Gather all lines in the entries that include the word "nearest".

=== The data ===

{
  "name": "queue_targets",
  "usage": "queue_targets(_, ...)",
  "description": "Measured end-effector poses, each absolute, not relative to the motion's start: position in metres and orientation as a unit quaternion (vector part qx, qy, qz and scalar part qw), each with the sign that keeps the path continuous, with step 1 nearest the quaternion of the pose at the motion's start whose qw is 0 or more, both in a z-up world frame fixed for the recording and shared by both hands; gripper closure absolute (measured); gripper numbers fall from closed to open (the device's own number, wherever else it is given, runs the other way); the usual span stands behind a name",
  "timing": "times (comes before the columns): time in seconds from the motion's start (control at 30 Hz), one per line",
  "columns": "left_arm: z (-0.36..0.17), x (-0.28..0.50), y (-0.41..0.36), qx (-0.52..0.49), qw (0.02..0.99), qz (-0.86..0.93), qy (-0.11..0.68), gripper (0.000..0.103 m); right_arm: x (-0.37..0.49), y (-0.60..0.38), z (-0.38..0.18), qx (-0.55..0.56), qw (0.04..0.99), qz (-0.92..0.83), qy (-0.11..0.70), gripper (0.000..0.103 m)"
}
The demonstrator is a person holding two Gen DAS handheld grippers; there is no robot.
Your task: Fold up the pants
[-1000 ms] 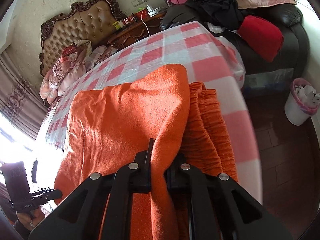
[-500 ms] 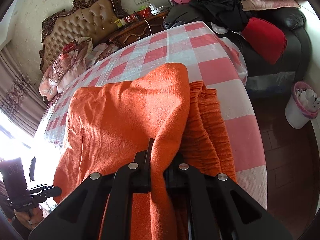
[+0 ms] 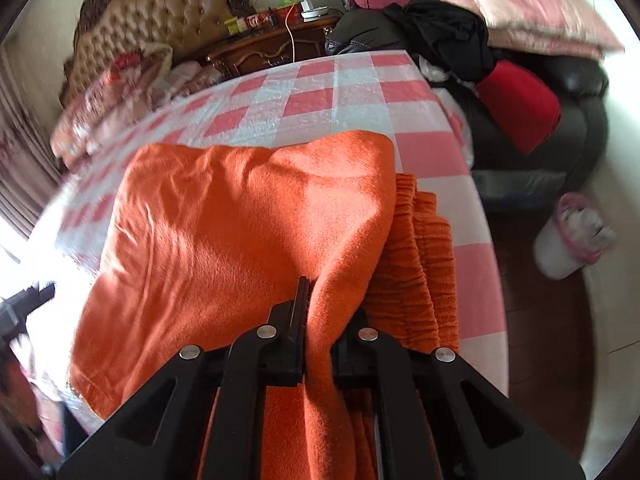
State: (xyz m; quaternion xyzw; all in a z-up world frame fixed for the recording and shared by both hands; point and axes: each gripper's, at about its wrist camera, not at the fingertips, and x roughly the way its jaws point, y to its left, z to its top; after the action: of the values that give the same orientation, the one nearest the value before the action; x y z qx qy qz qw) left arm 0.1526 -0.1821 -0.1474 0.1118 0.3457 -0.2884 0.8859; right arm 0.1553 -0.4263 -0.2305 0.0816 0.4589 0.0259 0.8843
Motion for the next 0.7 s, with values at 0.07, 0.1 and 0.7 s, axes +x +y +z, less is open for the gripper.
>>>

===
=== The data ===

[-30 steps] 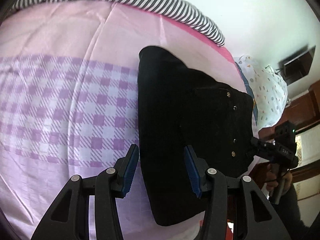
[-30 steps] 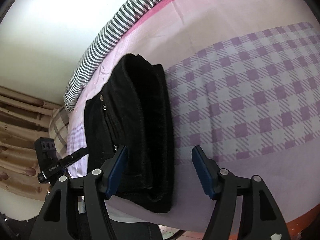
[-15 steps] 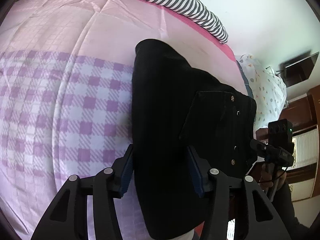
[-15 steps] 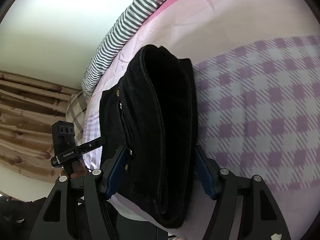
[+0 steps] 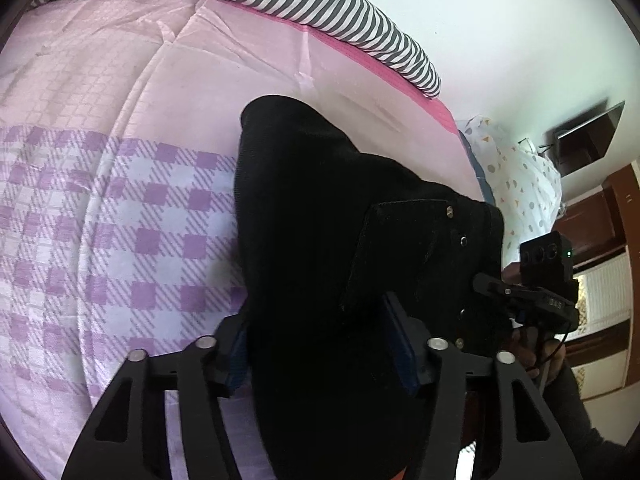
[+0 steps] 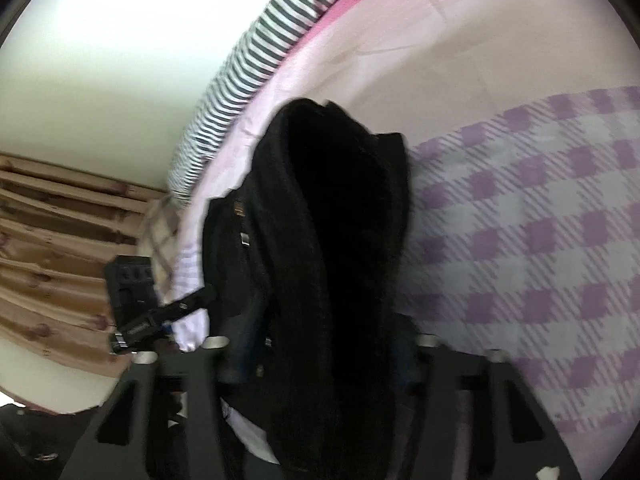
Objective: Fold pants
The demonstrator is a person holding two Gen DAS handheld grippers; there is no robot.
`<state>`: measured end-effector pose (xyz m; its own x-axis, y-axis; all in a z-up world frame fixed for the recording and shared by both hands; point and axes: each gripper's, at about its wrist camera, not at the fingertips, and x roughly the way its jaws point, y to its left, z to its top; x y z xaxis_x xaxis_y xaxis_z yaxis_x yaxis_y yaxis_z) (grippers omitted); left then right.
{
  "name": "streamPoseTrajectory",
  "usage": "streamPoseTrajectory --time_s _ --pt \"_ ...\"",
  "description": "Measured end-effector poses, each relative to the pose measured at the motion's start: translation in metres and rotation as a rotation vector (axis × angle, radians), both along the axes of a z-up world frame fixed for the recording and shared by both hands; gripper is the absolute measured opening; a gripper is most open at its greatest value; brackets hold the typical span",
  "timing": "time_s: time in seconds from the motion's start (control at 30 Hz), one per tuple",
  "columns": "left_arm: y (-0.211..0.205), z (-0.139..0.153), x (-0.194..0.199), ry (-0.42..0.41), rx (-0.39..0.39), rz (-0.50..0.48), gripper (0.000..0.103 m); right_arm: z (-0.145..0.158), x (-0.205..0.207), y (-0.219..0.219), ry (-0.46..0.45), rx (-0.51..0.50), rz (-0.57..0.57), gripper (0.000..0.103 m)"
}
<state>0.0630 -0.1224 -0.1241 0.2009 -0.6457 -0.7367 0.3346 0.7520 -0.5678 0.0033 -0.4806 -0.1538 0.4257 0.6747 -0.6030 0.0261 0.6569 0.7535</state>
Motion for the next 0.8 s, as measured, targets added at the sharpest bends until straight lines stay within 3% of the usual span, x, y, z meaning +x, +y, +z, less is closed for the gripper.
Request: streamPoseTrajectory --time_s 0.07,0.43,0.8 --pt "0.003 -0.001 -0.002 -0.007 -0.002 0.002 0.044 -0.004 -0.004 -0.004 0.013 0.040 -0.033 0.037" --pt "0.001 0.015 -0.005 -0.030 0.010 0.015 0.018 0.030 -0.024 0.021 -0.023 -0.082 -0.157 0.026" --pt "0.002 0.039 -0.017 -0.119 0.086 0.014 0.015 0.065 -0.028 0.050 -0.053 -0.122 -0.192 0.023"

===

Result for this exercise:
  "description": "Measured end-effector poses, each absolute, not relative to the motion's start: position in metres and orientation as a unit quaternion (vector part qx, qy, qz and scalar part qw), each with the sign that keeps the path continuous, with step 1 nearest the quaternion of the pose at the motion's start whose qw is 0 or more, both in a z-up world frame fixed for the recording and shared by both hands; gripper closure absolute (measured); gripper numbers fall from closed to open (the device's own number, wherever else it is given, runs the other way); the usual span stands behind a name",
State: (xyz m; quaternion xyzw; all in a z-up world frame fixed for the recording and shared by both hands; point and axes: each gripper's, at about its wrist camera, not at the fingertips, and x roughly the way its jaws point, y to its left, z to its top; after the action: of the values that give the same orientation, the one nearest the value before the action; x y z qx qy qz qw) left arm 0.1526 -0.1821 -0.1474 0.1118 0.3457 -0.2884 0.8859; right arm 0.1553 -0.4263 -0.2305 0.0816 0.4589 0.0259 0.8843

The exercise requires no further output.